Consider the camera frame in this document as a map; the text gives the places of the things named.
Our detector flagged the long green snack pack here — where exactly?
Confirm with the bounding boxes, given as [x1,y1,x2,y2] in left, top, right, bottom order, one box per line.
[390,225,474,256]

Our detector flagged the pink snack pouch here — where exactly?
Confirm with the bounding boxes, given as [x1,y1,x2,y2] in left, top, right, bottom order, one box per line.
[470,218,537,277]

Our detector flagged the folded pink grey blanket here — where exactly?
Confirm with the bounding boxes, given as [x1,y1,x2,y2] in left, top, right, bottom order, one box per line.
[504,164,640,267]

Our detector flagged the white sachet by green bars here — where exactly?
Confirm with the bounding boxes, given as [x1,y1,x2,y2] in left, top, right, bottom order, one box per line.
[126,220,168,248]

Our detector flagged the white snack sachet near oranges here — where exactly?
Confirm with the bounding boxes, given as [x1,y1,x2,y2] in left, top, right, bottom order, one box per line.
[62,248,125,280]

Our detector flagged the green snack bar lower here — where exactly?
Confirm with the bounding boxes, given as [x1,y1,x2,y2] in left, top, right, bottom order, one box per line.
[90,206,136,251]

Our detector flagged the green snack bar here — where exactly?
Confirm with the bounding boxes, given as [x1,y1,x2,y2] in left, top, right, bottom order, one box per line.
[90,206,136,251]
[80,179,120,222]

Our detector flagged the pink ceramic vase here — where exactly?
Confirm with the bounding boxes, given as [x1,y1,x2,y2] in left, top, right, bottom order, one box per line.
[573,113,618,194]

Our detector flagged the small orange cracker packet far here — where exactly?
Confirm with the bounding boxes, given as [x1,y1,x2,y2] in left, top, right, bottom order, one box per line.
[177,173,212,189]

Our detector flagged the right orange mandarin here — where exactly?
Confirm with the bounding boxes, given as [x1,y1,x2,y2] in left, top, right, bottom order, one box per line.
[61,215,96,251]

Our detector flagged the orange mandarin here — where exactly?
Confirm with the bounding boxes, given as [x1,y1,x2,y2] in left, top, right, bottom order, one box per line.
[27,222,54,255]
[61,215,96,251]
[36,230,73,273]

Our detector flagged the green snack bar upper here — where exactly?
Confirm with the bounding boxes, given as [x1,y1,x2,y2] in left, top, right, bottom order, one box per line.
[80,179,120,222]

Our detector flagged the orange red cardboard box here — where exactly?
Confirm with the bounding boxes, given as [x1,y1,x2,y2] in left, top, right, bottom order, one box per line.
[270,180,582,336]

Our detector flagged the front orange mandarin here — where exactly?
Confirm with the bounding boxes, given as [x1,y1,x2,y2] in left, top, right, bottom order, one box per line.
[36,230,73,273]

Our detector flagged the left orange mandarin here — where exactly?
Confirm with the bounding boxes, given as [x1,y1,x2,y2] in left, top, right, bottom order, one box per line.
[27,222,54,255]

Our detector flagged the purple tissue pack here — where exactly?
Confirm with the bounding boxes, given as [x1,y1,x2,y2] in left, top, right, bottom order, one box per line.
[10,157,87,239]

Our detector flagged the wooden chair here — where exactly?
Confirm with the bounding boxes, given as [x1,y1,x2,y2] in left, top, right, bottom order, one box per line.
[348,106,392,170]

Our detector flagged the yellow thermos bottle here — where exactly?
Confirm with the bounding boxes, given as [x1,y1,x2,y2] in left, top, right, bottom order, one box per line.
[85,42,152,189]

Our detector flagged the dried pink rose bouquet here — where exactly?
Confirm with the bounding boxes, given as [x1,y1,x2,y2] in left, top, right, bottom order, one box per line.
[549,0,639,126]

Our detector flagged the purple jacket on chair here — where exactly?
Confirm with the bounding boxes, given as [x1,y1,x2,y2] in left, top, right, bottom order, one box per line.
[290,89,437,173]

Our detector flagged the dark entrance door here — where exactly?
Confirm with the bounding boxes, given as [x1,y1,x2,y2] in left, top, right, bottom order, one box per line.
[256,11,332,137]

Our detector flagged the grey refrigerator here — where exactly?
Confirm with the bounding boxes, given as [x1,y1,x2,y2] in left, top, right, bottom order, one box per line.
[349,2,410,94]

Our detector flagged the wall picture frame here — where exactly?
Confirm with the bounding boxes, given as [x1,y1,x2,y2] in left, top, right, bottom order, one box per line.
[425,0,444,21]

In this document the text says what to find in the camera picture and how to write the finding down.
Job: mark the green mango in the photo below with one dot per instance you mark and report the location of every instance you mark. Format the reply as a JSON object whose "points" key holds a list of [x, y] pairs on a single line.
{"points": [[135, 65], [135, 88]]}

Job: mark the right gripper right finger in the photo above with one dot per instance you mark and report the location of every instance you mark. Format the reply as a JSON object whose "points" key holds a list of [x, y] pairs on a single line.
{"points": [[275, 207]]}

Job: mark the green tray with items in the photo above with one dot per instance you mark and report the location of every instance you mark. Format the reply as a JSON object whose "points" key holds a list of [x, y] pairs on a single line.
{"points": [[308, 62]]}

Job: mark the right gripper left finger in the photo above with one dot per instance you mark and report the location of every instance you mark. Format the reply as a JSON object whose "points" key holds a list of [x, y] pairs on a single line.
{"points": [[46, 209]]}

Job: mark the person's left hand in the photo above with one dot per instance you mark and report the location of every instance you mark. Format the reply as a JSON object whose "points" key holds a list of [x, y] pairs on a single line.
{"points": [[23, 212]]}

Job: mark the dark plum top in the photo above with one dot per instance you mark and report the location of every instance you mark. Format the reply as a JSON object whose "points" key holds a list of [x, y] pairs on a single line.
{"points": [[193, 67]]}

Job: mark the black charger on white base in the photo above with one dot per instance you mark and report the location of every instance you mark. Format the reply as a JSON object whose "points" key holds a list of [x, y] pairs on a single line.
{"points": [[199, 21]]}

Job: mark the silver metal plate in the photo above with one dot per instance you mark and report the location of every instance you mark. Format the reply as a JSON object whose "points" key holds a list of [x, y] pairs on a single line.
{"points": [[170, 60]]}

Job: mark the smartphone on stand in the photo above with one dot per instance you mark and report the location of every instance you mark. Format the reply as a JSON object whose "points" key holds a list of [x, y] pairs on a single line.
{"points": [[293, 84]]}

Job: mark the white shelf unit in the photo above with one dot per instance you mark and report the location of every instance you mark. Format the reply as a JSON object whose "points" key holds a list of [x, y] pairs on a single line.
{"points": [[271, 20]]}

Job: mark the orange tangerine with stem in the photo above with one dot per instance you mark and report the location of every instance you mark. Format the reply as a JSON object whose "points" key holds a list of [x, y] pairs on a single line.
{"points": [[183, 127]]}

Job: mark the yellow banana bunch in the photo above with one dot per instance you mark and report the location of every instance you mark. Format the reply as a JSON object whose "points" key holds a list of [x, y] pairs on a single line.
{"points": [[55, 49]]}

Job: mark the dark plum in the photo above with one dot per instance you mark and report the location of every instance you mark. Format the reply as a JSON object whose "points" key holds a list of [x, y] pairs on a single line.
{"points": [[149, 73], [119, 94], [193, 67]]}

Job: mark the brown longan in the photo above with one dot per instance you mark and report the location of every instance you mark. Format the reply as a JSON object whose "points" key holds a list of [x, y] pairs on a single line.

→ **TO DO**
Report how many lines of the preceding records include "camera". Output the number only.

→ **EXERCISE RESULT**
2